Les diplômés étrangers ne sont-ils plus les bienvenus en France? Depuis plusieurs mois, les conditions d’attribution d’autorisation de travail délivrées à des travailleurs passés par des écoles françaises se sont singulièrement durcies (voir ci-contre). Yasmine, une jeune Tunisienne, raconte comment elle s’est pris cette réalité en pleine figure. Fin septembre, alors qu’elle travaillait depuis plusieurs mois comme consultante dans un cabinet de conseil en système d’informations, elle a été contrainte de quitter son poste du jour au lendemain.
Une circulaire du ministère dont personne n’est au courant En cause : sa demande d’autorisation de séjour sur le sol français en qualité de salariée étrangère lui a été refusée. Pour “Inadéquation de mon poste avec mon cursus. Ce qui est aberrant… et réfutable”, affirme l’intéressée, native de Tunisie. Comme plusieurs diplômés d’origine étrangère, Yasmine s’est retrouvée confrontée au durcissement des conditions de délivrance des autorisations de travail. Depuis le 31 mai 2011 une circulaire du ministère de l’Intérieur enjoint les préfets à adopter “une approche sélective” pour réduire l’immigration légale. “J’avais reçu plusieurs offres mais j’avais aussi justement choisi une entreprise qui a l’habitude de prendre en charge ces procédures”, raconte Yasmine.
Au début, tout se passait bien: une période d’essai sans encombre, une intégration rapide dans la vie de l’entreprise… et puis fin juillet, les choses se sont compliquées. “On m’a annoncé que des refus d’autorisation de travail commençaient à arriver, notamment dans d’autres départements de la société. Tout ça à cause de cette circulaire envoyée dont personne n’est véritablement pas informé”.
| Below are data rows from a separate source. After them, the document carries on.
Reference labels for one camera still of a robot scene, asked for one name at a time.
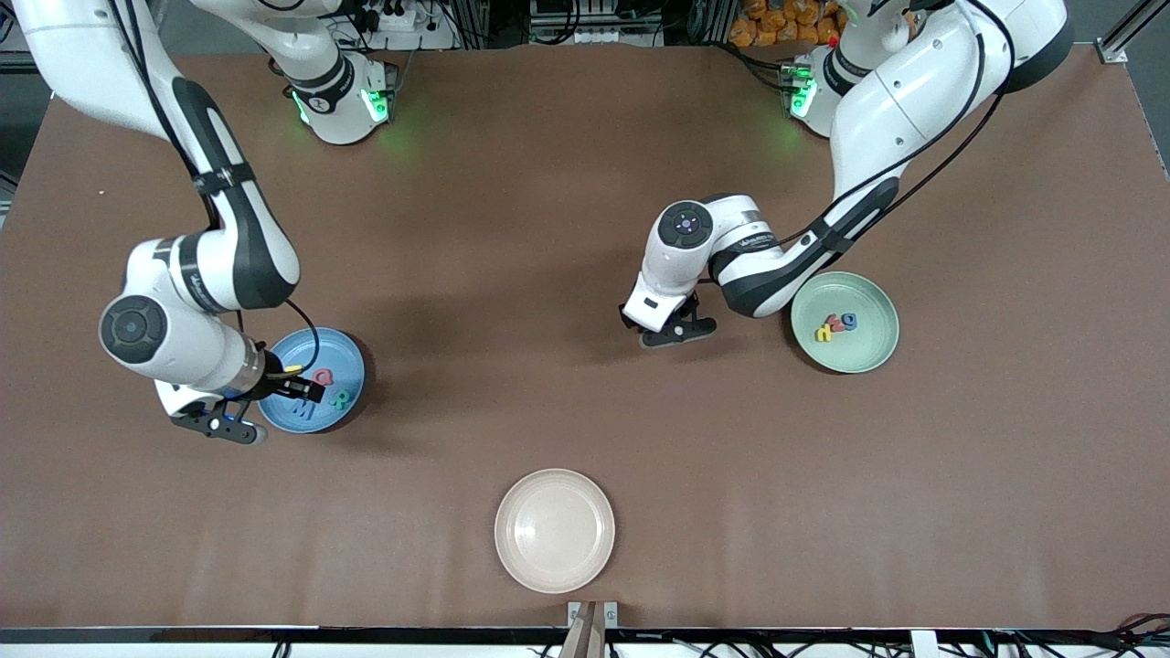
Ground green plate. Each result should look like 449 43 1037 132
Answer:
790 271 901 375

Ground orange bagged goods pile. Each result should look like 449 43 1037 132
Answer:
729 0 844 48

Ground grey metal mounting bracket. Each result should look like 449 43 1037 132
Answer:
567 600 620 631

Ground aluminium frame strut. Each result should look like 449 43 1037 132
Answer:
1097 0 1170 51

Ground brown tapered post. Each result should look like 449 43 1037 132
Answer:
559 603 607 658

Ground beige plate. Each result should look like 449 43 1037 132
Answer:
494 468 616 595

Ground white power strip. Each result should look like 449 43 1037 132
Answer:
352 0 419 34

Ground blue plate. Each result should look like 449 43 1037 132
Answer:
256 326 367 435
Au cœur de l’été, l’heure n’est toutefois pas à l’inquiétude. Enfin, pas trop. “A l’époque, on m’a redit, au sein de ma société, que j’avais un super dossier. Mon PDG a fait une lettre dans laquelle il explique que j’occupe un poste stratégique et que j’apporte une vraie valeur ajoutée à l’entreprise. On m’a dit de rester concentrée sur mon travail parce qu’ils s’en occupaient ”.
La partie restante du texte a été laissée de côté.